SmN shows a semiconducting behaviour at low temperatures and has a band gap of 0.7 eV, similar to EuO. This makes it useful in spin filter devices.
Synthesis and Characterization of SmN in Sodium Beta-Alumina Derivatives
samarium nitride can be synthesized by nitration of solid lanthanum and samarium specimens with nitrogen and ammonia streams at temperatures close to Tm of the metals. In order to obtain pure nitrides of the elements, optimum synthesis conditions are required.

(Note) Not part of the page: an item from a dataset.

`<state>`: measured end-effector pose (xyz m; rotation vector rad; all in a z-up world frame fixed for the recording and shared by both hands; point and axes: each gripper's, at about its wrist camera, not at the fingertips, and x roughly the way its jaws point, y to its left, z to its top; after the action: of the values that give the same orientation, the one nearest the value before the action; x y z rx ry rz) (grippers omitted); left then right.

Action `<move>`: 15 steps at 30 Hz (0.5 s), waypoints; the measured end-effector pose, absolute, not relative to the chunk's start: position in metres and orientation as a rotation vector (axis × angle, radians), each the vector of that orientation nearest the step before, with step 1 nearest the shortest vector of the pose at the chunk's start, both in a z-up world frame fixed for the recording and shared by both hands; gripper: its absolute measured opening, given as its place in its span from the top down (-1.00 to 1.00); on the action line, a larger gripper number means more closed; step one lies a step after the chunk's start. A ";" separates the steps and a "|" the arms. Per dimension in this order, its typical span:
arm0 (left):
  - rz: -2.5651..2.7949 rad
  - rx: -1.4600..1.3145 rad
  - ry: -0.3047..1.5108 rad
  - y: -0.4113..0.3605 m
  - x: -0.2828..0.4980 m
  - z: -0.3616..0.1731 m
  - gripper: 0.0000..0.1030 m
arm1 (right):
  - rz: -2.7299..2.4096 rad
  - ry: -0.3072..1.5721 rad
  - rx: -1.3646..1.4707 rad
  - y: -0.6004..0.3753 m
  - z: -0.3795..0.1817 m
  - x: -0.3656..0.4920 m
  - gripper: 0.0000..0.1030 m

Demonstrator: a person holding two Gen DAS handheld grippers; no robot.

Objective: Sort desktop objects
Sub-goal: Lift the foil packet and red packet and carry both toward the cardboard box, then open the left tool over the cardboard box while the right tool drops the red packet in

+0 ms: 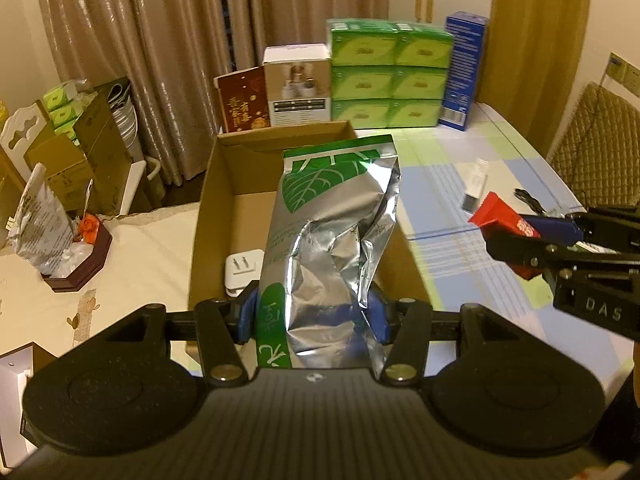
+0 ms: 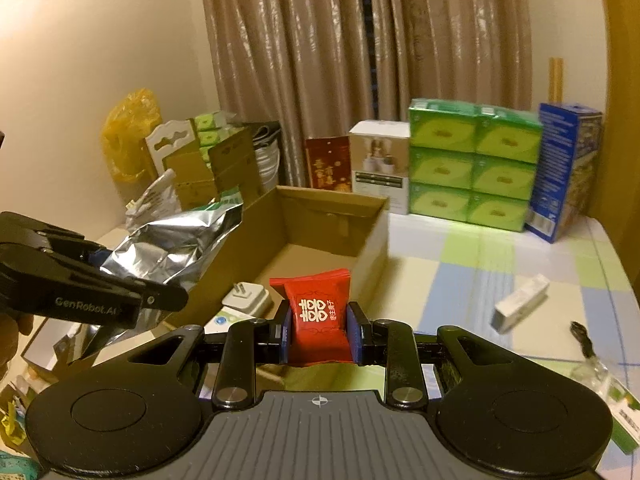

Using the tight binding linear muffin-tin-orbital method within the local density approximation (LDA), structural and electronic properties of samarium nitride were calculated at ambient and high pressure. These include the lattice parameter, bulk modulus and band structure of this compound.
The lattice dynamics of samarium is investigated by in situ low-temperature nuclear inelastic scattering on single crystalline (0001)Sm and polycrystalline Sm foils, and by first-principles theory. The effect of the Sm atom spin-orbit coupling on the lattice dynamics is also analyzed.
The results show that the dhcp unit cell of Sm has a more pronounced vibrational anisotropy than the Sm-type lattice. The dhcp unit cell also exhibits more pronounced vibrational dispersion and phonon density of states than the Sm-type structure.